Et si la cohésion n’est plus présente dans ces équipes, elles risquent d’entrer dans un cercle vicieux : dans des moments difficiles, tendus, incertains, les traits caractéristiques de notre culture ressortent plus fortement, car ils nous apparaissent en ces temps de crise d’autant plus comme la bonne manière de travailler et de communiquer. Les différences culturelles au sein de l’équipe se renforcent donc.
En parallèle, nous sommes moins prêts à faire des compromis pour nous adapter à d’autres, du fait de la pression et des difficultés perçues.

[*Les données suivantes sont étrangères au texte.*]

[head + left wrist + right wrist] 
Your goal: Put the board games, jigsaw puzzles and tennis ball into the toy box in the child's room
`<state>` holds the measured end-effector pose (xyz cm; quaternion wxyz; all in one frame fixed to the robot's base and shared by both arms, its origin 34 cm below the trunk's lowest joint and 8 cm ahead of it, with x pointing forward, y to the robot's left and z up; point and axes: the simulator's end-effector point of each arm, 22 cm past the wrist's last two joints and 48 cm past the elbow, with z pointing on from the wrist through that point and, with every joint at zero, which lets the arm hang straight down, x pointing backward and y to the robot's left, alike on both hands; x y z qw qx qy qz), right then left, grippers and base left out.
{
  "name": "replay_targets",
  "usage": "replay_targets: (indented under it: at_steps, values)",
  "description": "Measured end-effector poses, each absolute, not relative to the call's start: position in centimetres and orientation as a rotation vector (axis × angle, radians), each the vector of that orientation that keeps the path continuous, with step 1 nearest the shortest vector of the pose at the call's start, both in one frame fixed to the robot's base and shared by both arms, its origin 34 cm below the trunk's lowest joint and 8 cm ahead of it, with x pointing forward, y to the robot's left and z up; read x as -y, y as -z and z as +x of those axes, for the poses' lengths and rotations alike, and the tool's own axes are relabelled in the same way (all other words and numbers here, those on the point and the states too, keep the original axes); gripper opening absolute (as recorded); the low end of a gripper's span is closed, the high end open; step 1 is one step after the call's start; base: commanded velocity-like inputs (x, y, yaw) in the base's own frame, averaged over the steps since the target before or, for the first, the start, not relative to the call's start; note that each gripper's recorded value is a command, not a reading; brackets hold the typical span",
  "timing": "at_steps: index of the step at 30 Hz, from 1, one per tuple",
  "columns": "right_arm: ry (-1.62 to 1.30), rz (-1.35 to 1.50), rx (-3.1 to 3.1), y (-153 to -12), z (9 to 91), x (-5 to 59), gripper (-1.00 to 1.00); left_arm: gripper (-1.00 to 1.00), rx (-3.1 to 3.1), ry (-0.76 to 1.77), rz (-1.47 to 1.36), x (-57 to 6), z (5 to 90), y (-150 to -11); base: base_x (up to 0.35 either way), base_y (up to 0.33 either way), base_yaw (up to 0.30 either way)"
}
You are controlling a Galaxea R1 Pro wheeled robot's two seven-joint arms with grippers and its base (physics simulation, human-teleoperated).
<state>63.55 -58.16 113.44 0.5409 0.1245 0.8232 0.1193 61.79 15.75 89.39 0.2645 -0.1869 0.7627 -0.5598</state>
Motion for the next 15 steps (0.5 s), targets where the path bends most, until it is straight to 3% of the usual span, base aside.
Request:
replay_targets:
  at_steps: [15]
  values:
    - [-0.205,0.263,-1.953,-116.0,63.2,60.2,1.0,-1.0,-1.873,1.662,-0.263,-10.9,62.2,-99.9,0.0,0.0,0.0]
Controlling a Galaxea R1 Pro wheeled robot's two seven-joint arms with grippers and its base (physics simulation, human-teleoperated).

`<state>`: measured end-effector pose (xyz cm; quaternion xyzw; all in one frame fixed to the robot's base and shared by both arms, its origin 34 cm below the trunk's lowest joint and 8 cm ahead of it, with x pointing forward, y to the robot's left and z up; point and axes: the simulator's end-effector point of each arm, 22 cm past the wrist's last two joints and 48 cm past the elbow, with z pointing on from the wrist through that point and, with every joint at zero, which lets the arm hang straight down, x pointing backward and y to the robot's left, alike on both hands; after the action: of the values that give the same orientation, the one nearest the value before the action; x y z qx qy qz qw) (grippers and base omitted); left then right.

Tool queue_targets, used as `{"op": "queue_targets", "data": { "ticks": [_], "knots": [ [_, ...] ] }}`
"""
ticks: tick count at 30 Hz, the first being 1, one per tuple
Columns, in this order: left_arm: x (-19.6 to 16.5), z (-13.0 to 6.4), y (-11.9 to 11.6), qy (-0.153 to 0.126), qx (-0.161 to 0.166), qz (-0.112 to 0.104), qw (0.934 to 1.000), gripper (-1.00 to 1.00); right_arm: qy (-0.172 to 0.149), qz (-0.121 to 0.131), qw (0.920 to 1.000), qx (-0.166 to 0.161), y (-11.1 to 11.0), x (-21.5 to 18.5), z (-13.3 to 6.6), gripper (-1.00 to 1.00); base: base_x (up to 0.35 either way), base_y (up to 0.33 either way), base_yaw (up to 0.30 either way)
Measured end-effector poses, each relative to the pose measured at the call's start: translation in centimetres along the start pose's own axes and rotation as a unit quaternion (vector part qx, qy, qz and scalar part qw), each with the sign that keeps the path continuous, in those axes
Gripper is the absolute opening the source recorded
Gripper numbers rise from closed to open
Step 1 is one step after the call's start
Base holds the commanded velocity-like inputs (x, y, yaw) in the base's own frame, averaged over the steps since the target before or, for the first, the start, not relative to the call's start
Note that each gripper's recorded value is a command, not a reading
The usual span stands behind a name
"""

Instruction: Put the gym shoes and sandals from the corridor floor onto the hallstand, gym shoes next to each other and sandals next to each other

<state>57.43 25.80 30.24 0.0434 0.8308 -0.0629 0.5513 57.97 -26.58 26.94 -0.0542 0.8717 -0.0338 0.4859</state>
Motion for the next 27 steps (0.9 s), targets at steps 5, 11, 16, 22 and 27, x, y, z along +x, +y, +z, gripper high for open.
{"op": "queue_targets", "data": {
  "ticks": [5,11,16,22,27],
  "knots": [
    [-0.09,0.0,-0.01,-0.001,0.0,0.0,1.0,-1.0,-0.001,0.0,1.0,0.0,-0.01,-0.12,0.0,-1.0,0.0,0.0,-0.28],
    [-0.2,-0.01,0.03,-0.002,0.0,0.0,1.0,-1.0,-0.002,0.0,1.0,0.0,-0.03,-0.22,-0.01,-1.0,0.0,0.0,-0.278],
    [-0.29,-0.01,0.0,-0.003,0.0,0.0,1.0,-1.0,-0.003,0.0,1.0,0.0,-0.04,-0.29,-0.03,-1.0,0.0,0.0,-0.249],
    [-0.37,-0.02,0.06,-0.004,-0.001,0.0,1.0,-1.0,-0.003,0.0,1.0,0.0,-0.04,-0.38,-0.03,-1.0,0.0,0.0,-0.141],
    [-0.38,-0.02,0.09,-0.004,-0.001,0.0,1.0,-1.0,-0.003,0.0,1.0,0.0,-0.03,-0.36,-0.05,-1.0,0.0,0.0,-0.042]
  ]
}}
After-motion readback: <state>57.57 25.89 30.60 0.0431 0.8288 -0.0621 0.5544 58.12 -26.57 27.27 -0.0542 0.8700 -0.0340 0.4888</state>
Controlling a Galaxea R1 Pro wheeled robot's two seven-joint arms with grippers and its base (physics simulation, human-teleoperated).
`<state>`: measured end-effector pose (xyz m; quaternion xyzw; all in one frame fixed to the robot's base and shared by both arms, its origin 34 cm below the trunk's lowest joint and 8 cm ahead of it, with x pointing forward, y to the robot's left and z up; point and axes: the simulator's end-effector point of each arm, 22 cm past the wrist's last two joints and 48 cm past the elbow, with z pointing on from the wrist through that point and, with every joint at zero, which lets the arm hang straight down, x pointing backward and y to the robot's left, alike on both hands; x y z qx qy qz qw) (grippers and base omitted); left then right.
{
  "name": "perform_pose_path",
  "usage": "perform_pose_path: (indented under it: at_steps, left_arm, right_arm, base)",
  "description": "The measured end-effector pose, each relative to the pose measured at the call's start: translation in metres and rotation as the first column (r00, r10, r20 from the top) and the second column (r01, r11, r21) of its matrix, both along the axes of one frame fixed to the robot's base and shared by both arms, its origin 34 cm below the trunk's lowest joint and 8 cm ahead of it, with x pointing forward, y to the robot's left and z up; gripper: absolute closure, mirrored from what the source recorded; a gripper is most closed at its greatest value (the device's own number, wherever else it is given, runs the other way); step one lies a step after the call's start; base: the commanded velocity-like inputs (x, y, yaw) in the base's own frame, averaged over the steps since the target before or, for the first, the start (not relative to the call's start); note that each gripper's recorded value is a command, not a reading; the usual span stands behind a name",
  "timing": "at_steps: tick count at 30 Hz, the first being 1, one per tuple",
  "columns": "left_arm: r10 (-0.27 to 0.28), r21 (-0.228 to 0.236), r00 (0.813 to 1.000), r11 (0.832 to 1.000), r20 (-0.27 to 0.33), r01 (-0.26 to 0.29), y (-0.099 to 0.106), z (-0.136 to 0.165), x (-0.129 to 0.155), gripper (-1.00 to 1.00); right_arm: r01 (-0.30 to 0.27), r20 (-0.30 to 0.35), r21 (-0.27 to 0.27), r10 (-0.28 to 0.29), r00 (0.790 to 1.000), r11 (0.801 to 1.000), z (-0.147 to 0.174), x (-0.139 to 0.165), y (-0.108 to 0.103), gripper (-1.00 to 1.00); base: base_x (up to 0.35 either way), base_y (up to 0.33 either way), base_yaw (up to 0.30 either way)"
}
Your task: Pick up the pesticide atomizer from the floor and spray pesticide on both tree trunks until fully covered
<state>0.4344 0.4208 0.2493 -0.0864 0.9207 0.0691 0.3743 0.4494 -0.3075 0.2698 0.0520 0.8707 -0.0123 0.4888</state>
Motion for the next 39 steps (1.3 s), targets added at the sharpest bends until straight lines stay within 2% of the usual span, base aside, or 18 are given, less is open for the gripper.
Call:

En d’autres termes, les compétences interculturelles des membres de l’équipe sont beaucoup moins mises en œuvre – ce qui ne fait que renforcer aux tensions et conflits vécus au sein de l’équipe, ce qui accroît de nouveau les différences culturelles, et ainsi de suite.
La collaboration à distance supprime assez largement les échanges informels, les moments où les membres de l’équipe apprennent à se connaître et idéalement à s’apprécier autour d’un café, un repas, ou une activité partagée.
Comment, dès lors, garantir le bon fonctionnement des équipes internationales en période de grande incertitude ? Avec le confinement et le passage en télétravail d’équipes qui travaillaient jusque-là dans des locaux partagés, beaucoup d’entreprises ont mis en place des échanges virtuels informels tels que les « cafés visio » par exemple.
De plus, deux tiers des répondants à une récente enquête de l’Agence nationale pour l’amélioration des conditions de travail (ANACT) affirment bénéficier d’un échange avec leur responsable au moins une fois par semaine. Mais ce phénomène concerne davantage les équipes qui viennent de bouleverser leurs modes de travail. On peut supposer que les équipes internationales qui étaient déjà habituées au fonctionnement à distance semblent ne pas avoir modifié leurs habitudes.
Il devient donc crucial d’inventer de nouveaux modes de gestion. Si apprendre à mieux connaître l’autre est enrichissant en soi, cela reste une compétence essentielle pour travailler en équipe internationale.
Cette analyse a été initialement publiée sur le site The Conversation le 12 mai 2020.